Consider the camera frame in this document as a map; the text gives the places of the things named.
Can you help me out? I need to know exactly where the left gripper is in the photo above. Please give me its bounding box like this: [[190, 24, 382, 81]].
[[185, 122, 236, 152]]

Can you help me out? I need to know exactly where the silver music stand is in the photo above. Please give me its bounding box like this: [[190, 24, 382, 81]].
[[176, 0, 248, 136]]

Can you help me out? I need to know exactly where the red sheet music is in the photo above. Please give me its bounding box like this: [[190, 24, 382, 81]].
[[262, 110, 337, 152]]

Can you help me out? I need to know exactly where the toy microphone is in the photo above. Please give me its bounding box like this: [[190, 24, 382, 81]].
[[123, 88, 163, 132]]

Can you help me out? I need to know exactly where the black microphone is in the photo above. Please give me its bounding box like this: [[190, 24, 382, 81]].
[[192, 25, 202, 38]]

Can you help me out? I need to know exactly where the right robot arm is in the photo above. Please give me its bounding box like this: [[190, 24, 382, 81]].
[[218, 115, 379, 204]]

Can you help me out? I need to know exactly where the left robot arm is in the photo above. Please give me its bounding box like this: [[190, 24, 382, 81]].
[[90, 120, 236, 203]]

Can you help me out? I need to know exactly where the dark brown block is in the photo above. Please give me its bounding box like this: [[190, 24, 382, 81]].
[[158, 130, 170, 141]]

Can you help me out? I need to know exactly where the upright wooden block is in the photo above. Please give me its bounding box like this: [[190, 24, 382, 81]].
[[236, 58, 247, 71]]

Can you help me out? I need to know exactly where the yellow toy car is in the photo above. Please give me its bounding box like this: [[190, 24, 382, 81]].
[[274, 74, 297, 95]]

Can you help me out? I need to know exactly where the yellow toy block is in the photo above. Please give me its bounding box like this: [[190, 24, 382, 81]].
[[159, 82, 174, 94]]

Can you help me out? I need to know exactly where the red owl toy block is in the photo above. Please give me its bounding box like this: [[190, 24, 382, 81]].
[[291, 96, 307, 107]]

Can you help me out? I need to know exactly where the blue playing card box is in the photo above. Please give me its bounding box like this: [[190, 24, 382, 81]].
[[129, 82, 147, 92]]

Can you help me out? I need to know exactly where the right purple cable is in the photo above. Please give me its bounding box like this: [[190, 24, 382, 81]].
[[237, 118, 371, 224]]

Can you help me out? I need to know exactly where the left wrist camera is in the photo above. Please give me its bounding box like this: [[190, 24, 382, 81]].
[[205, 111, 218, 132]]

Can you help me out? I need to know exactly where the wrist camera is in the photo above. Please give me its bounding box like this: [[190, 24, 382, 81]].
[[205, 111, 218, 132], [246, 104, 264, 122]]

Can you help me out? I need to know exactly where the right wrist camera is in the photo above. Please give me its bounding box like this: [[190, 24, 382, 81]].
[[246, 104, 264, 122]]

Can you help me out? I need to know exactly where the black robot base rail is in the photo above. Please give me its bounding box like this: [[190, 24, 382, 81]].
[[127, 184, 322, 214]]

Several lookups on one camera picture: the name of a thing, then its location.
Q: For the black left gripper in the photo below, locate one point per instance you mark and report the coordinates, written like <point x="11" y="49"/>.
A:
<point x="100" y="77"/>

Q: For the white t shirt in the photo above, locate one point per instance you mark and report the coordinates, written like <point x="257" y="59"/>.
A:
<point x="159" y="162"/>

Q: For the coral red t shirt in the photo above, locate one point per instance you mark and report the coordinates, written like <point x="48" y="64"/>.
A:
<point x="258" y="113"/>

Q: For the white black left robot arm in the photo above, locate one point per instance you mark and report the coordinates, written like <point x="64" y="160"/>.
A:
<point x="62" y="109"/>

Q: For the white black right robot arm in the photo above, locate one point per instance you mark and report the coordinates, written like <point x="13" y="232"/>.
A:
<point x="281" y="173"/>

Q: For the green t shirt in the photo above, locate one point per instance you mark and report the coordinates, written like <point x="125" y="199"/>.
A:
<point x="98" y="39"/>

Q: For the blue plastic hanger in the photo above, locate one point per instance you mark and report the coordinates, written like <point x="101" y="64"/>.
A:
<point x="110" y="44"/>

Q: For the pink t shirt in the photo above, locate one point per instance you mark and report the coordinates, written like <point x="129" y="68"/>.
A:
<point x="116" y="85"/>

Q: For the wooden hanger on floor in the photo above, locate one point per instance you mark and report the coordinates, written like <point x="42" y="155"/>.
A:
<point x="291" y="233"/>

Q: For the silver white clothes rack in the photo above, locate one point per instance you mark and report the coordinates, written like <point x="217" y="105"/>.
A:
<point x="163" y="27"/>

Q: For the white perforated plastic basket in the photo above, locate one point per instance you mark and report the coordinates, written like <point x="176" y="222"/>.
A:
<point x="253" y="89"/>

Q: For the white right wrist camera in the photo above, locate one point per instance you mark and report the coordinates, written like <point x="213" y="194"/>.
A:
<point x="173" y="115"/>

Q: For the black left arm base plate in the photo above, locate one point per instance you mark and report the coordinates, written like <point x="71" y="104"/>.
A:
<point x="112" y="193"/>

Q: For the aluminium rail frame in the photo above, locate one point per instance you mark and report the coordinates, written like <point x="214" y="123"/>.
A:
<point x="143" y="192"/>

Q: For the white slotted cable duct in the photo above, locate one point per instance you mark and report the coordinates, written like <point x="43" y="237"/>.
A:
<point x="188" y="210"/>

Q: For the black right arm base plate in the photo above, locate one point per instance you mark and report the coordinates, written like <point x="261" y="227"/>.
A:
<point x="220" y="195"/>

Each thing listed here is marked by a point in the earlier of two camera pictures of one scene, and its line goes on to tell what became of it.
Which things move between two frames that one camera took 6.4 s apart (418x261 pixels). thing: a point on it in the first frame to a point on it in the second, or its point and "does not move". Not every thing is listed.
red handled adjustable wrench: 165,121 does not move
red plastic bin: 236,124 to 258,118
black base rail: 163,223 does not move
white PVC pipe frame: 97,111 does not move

▸ Task item
In the data above, which lines lie between the line with "the black robot" and the line with "Several lookups on", inclusive? Print those lines exactly and nothing else.

▸ Response to this task
Can you help me out? I need to know exactly where the black robot base rail is in the photo above. Please give me its bounding box like this: [[190, 24, 382, 81]].
[[127, 184, 322, 214]]

Several lookups on one camera picture: the name of a thing, then its location.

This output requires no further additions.